**Exercise details**.
Reproduce every record verbatim but drop the pictures.

**Records for processing**.

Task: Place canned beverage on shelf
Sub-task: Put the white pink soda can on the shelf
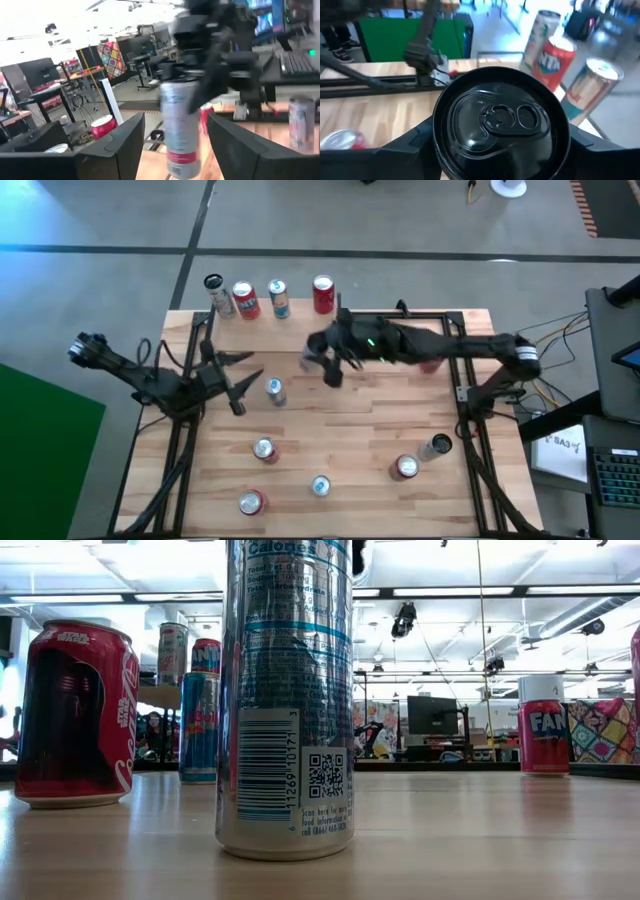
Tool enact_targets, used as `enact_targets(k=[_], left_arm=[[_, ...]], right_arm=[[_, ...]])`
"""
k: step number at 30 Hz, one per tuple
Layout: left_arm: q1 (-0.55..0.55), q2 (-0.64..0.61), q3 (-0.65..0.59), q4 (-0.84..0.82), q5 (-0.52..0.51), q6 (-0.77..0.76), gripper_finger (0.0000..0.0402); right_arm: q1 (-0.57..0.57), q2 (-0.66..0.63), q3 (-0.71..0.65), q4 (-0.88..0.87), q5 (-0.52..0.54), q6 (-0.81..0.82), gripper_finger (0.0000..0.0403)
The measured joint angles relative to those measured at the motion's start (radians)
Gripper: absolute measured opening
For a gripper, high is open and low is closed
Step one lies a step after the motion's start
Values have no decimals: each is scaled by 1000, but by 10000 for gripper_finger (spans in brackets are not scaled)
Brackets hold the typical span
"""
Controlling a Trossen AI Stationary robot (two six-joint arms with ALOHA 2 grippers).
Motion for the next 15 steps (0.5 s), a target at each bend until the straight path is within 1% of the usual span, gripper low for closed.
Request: enact_targets(k=[3, 6, 13, 15], left_arm=[[0, -28, 22, -106, 0, -12, 201], [0, -53, 23, -172, 0, -20, 201], [0, -116, -18, -212, -2, -12, 201], [0, -128, -25, -212, -29, -12, 201]], right_arm=[[-56, 76, 106, -73, -37, 37, 238], [-86, 145, 205, -133, -35, 34, 238], [-128, 313, 409, -231, -38, 32, 238], [-137, 352, 459, -251, -38, 20, 238]])
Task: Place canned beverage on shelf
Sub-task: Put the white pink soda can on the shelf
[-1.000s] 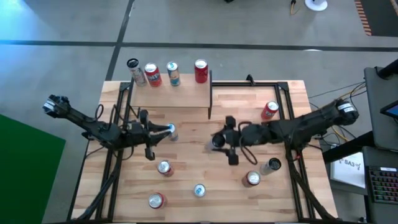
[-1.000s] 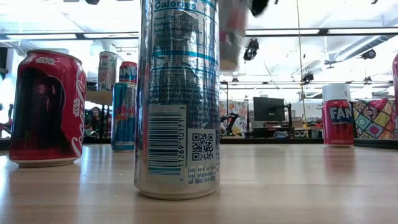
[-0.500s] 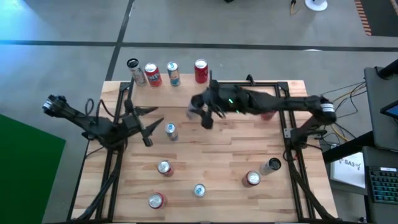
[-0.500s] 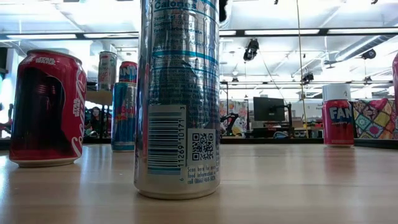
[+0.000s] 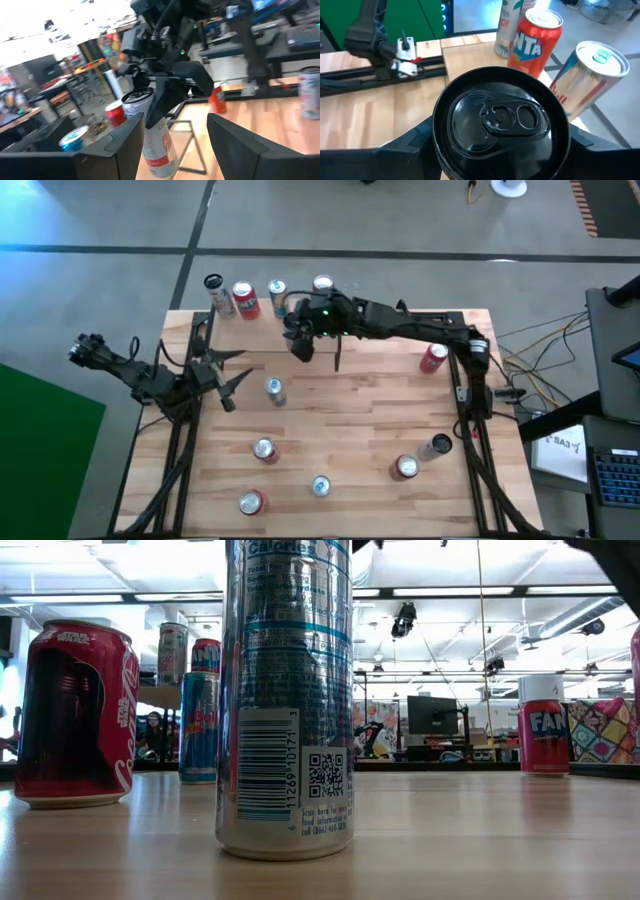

**Answer section**.
Task: Place canned beverage on shelf
Sub-task: Put the white pink soda can on the shelf
Tool enact_targets, used as `enact_targets(k=[_], left_arm=[[_, ...]], right_arm=[[_, ...]])`
"""
k: step number at 30 Hz, one per tuple
Layout: left_arm: q1 (-0.55..0.55), q2 (-0.64..0.61), q3 (-0.65..0.59), q4 (-0.84..0.82), q5 (-0.52..0.51), q6 (-0.77..0.76), gripper_finger (0.0000..0.0402); right_arm: q1 (-0.57..0.57), q2 (-0.66..0.63), q3 (-0.71..0.65), q4 (-0.88..0.87), q5 (-0.52..0.54), q6 (-0.81..0.82), gripper_finger (0.0000..0.0403)
The measured joint angles relative to those measured at the motion's start (radians)
Gripper: absolute measured opening
For a gripper, high is open and low is closed
Step one lies a step after the motion's start
Values have no decimals: each is scaled by 1000, but by 10000 for gripper_finger (spans in brackets are not scaled)
Brackets hold the typical span
"""
Controlling a Trossen AI Stationary robot (two six-joint arms with ALOHA 2 grippers).
Motion for the next 15 steps (0.5 s), a target at each bend until the straight path is within 1% of the usual span, gripper low for closed.
Request: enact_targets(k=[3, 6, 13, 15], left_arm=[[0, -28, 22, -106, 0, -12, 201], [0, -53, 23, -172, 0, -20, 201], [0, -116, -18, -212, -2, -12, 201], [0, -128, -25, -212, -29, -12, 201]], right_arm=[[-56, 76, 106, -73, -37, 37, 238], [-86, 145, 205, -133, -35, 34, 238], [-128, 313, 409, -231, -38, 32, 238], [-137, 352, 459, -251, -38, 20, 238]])
Task: Place canned beverage on shelf
Sub-task: Put the white pink soda can on the shelf
[-1.000s] 
[-1.000s] 
[-0.500s] 
[-0.500s] 
[+0.000s] 

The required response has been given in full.